__Task objective__. Output only the lines below that start at the line containing "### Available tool" and end at the line containing "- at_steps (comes", with both ends kept.

__Information provided__.
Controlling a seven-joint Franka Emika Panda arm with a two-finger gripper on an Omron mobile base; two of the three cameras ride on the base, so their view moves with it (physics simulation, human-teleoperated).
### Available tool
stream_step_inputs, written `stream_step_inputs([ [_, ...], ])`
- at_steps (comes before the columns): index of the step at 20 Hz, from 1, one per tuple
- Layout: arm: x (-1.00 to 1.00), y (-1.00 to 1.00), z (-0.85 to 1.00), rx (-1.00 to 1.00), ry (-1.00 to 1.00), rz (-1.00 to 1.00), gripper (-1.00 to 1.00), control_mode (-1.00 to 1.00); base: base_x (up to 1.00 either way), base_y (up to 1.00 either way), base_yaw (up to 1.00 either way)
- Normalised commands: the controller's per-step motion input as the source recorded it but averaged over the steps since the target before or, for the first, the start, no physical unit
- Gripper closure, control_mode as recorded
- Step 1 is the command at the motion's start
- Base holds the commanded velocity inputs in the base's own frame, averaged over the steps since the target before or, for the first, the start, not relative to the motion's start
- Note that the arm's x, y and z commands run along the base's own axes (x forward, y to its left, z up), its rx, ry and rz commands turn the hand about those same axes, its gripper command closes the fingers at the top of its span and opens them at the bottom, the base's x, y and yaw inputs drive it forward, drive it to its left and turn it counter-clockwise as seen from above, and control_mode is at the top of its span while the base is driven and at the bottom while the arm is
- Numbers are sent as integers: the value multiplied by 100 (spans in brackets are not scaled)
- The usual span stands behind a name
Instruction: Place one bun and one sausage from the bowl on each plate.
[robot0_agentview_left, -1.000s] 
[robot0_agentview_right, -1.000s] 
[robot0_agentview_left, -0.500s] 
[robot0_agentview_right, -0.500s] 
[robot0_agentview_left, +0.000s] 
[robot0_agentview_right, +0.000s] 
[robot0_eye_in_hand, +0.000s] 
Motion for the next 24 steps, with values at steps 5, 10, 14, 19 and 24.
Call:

__Your response__.
### Available tool
stream_step_inputs, written `stream_step_inputs([ [_, ...], ])`
- at_steps (comes before the columns): index of the step at 20 Hz, from 1, one per tuple

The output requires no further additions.